▶ **About this exercise**: Print the data exactly as written, but leave out each picture.

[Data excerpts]

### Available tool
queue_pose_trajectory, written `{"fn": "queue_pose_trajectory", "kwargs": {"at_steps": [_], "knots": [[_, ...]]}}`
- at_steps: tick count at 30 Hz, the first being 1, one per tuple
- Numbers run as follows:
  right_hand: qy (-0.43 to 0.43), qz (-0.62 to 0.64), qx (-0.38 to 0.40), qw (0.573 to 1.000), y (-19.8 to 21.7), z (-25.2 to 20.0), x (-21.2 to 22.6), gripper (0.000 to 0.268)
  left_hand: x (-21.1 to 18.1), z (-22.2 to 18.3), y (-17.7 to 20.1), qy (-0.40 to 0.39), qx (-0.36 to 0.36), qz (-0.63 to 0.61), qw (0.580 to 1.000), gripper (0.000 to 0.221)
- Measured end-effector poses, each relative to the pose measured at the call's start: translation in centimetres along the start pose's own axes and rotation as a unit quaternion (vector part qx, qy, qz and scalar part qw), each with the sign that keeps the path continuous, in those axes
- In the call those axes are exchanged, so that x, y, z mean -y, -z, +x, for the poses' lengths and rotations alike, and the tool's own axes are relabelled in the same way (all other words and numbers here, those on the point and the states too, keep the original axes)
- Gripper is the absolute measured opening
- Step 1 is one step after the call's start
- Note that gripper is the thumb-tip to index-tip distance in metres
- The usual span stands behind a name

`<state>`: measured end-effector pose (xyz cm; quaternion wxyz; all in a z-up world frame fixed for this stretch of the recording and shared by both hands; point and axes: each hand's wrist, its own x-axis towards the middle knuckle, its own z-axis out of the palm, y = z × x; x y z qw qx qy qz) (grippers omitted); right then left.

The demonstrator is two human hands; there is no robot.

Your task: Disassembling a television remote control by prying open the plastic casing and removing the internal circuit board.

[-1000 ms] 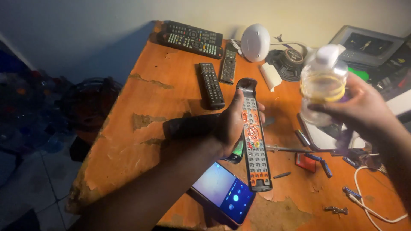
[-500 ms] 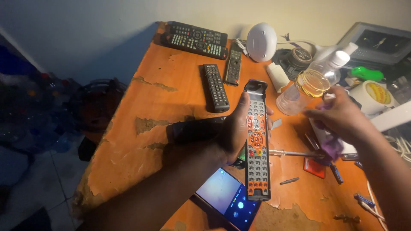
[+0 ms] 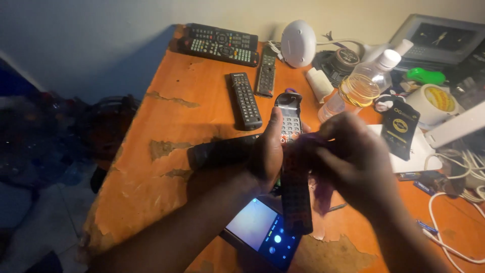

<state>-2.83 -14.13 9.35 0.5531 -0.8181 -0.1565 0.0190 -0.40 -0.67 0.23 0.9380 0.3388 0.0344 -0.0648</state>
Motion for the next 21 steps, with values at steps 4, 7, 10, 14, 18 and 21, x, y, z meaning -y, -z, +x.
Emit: {"fn": "queue_pose_trajectory", "kwargs": {"at_steps": [4,7,10,14,18,21], "knots": [[0.148,-0.218,-0.039,0.964,-2.4,-0.3,-2.9,0.009,0.2,0.1,0.0,0.076,-0.04,-0.004,0.996,0.084],[0.26,-0.236,-0.037,0.936,-3.6,-1.8,-4.5,0.021,0.3,0.1,0.0,0.035,-0.091,0.008,0.995,0.076],[0.246,-0.21,-0.041,0.945,-4.2,-2.9,-4.8,0.019,1.4,2.0,1.6,0.005,-0.074,-0.011,0.997,0.073],[0.24,-0.083,0.018,0.967,-4.5,-5.6,-3.1,0.01,-0.3,1.9,1.6,-0.045,-0.066,-0.026,0.996,0.072],[0.261,-0.142,-0.002,0.955,-3.9,-4.2,-5.0,0.013,0.3,1.7,1.1,-0.063,-0.07,-0.043,0.995,0.072],[0.315,-0.281,-0.142,0.895,-3.5,-1.5,-6.6,0.025,3.2,2.8,1.1,-0.109,-0.026,0.0,0.994,0.074]]}}
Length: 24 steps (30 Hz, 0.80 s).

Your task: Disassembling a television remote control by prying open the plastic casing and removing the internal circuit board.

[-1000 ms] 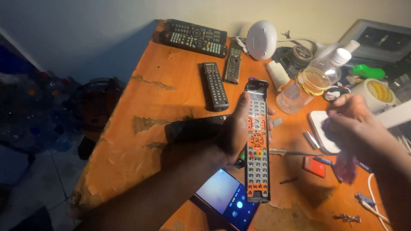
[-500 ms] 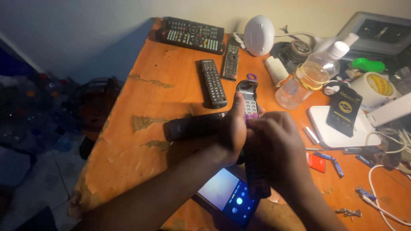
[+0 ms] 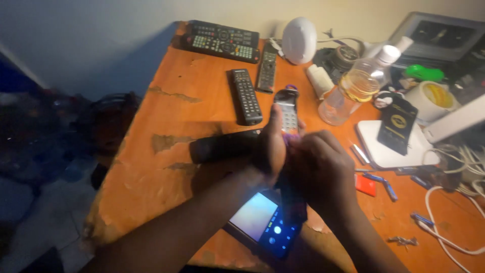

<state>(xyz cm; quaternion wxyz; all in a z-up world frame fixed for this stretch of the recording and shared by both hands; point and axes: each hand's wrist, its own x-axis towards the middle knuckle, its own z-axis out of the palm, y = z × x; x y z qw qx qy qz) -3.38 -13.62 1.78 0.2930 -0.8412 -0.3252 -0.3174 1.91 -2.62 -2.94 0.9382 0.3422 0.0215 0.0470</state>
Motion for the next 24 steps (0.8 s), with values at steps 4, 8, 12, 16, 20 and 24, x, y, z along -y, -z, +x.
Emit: {"fn": "queue_pose_trajectory", "kwargs": {"at_steps": [4,8,12,16,20,24], "knots": [[-0.046,0.059,0.026,0.997,0.6,-1.3,3.6,0.017,-2.2,-0.2,0.4,-0.044,0.025,0.024,0.998,0.076],[-0.056,0.054,0.04,0.996,1.6,-1.1,4.8,0.013,-2.7,-0.4,0.3,-0.038,0.05,0.029,0.998,0.076],[-0.025,0.049,-0.005,0.998,0.9,0.0,2.7,0.02,-1.6,-1.0,-0.5,-0.061,0.052,0.049,0.996,0.073],[-0.029,0.059,0.019,0.998,1.5,-1.1,4.6,0.014,-4.3,-2.0,-0.7,-0.06,0.053,0.066,0.995,0.072],[0.004,-0.003,-0.024,1.0,-0.3,-0.6,0.3,0.027,-3.5,-2.7,-1.6,-0.044,0.054,0.033,0.997,0.07],[0.001,0.018,-0.022,1.0,0.2,-0.2,3.5,0.023,-2.6,-0.6,-0.4,-0.069,0.066,0.075,0.993,0.071]]}}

▶ **Response to the exercise**:
### Available tool
queue_pose_trajectory, written `{"fn": "queue_pose_trajectory", "kwargs": {"at_steps": [_], "knots": [[_, ...]]}}`
- at_steps: tick count at 30 Hz, the first being 1, one per tuple
- Numbers run as follows:
  right_hand: qy (-0.43 to 0.43), qz (-0.62 to 0.64), qx (-0.38 to 0.40), qw (0.573 to 1.000), y (-19.8 to 21.7), z (-25.2 to 20.0), x (-21.2 to 22.6), gripper (0.000 to 0.268)
  left_hand: x (-21.1 to 18.1), z (-22.2 to 18.3), y (-17.7 to 20.1), qy (-0.40 to 0.39), qx (-0.36 to 0.36), qz (-0.63 to 0.61), qw (0.580 to 1.000), gripper (0.000 to 0.221)
- Measured end-effector poses, each relative to the pose measured at the call's start: translation in centimetres along the start pose's own axes and rotation as a unit quaternion (vector part qx, qy, qz and scalar part qw), each with the sign that keeps the path continuous, in those axes
- In the call those axes are exchanged, so that x, y, z mean -y, -z, +x, for the poses' lengths and rotations alike, and the tool's own axes are relabelled in the same way (all other words and numbers here, those on the point and the states too, keep the original axes)
- Gripper is the absolute measured opening
- Step 1 is one step after the call's start
- Note that gripper is the thumb-tip to index-tip distance in metres
- The usual span stands behind a name

`<state>`: measured end-effector pose (xyz cm; quaternion wxyz; all in a z-up world frame fixed for this stretch of the recording and shared by both hands; point and axes: each hand's wrist, its own x-axis towards the middle knuckle, its own z-axis out of the palm, y = z × x; x y z qw qx qy qz) (grippers omitted); right then left.

The demonstrator is two human hands; there is no robot.

Your task: Disassembling a television remote control by prying open the plastic casing and removing the internal circuit board.

[-1000 ms] 
[-500 ms] 
[+0 ms] 

<state>-2.83 -14.13 9.35 0.5531 -0.8181 -0.1565 0.0190 -0.40 -0.67 0.23 0.9380 0.3388 0.0344 -0.0648</state>
Motion for the next 21 steps, with values at steps 4, 7, 10, 14, 18 and 21, x, y, z meaning -y, -z, +x.
Emit: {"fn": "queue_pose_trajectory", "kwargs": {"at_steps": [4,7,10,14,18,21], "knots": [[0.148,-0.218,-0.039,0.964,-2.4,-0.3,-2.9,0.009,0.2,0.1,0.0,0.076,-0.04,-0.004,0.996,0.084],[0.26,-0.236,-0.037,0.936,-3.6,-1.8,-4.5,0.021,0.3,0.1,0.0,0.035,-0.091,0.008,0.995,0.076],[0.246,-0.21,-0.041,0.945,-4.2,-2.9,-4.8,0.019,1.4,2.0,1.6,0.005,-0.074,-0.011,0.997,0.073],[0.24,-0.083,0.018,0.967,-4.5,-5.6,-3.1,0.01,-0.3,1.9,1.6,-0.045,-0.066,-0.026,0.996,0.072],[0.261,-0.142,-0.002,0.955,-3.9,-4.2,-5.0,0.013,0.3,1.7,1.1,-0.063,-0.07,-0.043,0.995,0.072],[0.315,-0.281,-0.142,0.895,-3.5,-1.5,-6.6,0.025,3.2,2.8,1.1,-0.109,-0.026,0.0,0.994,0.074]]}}
Length: 24 steps (30 Hz, 0.80 s).

Your task: Disassembling a television remote control by prying open the plastic casing and removing the internal circuit board.

[-1000 ms] 
[-500 ms] 
[+0 ms] 

<state>(xyz cm; quaternion wxyz; all in a z-up world frame fixed for this stretch of the recording and shared by both hands; point and axes: each hand's wrist, its own x-axis towards the middle knuckle, its own z-axis out of the palm, y = z × x; x y z qw qx qy qz) -3.38 -13.62 1.78 0.2930 -0.8412 -0.3252 -0.3174 1.91 -2.62 -2.94 0.9382 0.3422 0.0215 0.0470</state>
Motion for the next 24 steps (0.8 s), with values at steps 4, 8, 12, 16, 20 and 24, x, y, z along -y, -z, +x.
Emit: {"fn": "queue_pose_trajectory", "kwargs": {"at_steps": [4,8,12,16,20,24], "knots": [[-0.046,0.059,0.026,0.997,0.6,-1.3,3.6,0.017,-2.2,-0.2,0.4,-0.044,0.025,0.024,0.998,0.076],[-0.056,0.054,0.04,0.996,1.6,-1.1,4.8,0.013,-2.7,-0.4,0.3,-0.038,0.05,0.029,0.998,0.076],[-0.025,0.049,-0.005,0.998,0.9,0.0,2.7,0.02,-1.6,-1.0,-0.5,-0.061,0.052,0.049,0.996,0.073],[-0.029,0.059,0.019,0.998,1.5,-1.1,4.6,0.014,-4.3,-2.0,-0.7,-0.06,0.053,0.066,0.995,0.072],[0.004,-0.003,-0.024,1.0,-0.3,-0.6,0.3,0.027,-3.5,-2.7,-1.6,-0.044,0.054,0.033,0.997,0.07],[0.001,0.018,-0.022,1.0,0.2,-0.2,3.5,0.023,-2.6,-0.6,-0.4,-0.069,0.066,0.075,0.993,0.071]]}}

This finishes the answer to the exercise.